# Practice Question

## GMM

1.1. Build a GMM on the Iris data (first 2 features) and tune your model for different covariance types.

1.2. Plot the results as shown in the hands on.

## LDA

2.1. Perform Linear Discriminant Analysis on the Iris Data (first 2 features). 

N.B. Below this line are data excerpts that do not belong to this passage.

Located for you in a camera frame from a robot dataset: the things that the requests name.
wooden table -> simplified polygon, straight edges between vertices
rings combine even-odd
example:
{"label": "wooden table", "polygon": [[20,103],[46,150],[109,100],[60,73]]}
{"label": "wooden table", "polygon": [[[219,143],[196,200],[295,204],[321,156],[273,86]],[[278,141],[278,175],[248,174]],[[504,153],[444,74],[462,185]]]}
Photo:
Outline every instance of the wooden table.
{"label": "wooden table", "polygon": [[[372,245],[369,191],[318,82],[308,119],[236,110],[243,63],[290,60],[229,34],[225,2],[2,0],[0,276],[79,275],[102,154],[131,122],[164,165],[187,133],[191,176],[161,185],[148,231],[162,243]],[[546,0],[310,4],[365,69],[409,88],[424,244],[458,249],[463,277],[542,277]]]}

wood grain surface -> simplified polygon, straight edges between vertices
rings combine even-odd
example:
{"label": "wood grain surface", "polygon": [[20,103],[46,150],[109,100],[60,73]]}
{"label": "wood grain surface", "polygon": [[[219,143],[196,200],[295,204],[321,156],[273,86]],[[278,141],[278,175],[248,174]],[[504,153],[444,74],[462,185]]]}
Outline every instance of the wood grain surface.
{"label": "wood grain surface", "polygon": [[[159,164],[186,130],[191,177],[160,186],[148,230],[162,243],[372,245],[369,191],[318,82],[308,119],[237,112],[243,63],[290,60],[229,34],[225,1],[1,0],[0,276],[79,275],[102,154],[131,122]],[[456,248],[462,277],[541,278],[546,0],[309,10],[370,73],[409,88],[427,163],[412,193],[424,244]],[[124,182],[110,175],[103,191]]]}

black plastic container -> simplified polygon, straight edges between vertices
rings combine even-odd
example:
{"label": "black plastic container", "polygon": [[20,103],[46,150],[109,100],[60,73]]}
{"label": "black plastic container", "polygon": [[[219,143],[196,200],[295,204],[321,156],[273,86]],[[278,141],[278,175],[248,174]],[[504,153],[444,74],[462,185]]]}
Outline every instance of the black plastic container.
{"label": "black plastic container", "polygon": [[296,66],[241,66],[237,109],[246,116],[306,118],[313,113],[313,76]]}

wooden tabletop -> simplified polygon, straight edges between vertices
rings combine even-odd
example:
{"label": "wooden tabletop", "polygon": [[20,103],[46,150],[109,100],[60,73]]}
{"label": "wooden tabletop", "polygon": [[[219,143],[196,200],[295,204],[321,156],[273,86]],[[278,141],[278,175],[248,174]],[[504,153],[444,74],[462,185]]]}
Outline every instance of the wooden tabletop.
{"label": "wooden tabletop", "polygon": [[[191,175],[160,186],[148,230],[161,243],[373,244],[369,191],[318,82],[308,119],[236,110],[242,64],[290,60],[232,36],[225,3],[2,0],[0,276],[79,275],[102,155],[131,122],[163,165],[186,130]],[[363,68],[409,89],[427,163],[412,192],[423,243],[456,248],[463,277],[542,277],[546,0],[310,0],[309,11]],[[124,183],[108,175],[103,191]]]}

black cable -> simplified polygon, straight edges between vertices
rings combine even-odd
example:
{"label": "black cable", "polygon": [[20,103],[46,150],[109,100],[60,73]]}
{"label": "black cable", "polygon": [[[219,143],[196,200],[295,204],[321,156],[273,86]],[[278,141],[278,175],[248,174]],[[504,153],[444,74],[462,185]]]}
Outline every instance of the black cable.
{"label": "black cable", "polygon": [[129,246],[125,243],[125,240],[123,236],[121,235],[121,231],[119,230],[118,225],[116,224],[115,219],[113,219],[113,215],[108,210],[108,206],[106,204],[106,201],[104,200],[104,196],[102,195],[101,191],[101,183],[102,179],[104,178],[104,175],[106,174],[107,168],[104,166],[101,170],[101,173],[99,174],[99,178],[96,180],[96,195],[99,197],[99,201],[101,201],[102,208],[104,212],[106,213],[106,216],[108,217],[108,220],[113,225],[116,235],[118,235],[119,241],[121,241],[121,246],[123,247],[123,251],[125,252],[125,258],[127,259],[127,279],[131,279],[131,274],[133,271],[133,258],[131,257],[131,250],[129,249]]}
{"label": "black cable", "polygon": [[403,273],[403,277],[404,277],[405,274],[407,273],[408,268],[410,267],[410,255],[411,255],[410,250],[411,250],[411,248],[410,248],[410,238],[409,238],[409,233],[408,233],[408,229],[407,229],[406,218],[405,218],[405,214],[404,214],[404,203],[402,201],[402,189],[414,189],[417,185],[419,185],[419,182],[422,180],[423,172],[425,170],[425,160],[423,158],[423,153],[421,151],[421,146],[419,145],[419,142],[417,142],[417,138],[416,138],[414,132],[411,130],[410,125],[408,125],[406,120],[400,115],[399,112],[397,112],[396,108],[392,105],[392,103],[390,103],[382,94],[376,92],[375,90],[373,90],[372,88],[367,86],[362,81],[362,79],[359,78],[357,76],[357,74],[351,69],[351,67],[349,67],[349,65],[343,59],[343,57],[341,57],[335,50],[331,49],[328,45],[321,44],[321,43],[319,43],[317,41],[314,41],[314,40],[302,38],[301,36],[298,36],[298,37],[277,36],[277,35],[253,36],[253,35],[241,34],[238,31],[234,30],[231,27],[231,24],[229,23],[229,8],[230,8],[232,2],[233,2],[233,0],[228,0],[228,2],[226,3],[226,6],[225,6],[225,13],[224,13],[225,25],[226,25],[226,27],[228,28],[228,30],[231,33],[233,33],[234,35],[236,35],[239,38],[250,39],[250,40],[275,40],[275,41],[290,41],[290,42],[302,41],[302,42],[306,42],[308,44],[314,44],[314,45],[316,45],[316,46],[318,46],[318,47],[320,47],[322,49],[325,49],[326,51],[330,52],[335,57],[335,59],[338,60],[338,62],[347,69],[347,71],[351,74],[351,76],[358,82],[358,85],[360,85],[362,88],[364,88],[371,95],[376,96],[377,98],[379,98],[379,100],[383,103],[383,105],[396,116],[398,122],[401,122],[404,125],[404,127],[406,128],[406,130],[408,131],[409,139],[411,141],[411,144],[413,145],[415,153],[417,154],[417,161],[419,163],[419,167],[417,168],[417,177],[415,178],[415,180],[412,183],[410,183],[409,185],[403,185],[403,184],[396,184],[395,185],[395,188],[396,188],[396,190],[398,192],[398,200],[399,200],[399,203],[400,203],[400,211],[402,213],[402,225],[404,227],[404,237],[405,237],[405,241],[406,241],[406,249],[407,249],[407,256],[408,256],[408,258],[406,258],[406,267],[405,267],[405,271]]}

2.2. Plot the results as shown in the hands on.

In [11]:
from sklearn import datasets
from sklearn.model_selection import train_test_split
from sklearn.mixture import GaussianMixture
from sklearn.metrics import accuracy_score
import numpy as np
import pandas as pd

import matplotlib as mpl
import matplotlib.pyplot as plt

# Import libraries here

In [2]:
# Load the iris dataset
iris = datasets.load_iris()
X = iris.data[:, :2]
y = iris.target

In [33]:
#split the dataset into train, valid and test
X_train, X_test, y_train, y_test = train_test_split(X, y, test_size=0.2, random_state=5)
X_train, X_val, y_train, y_val = train_test_split(X_train, y_train, test_size=0.2, random_state=5)

In [34]:
# select the best covariance_type hyperparameter within ['full', 'tied', 'diag', 'spherical']
# Train GMM model with the best covariance_type on the training and validation set
# Find Test accuracy on the test data.

hyperparameter = ['full', 'tied', 'diag', 'spherical']

for hp in hyperparameter:
    clf = GaussianMixture(n_components=3, covariance_type=hp)
    clf.fit(X_train, y_train)
    pred_val = clf.predict(X_val)
    print ('Test accuracy = ' + str(accuracy_score(y_val, pred_val)))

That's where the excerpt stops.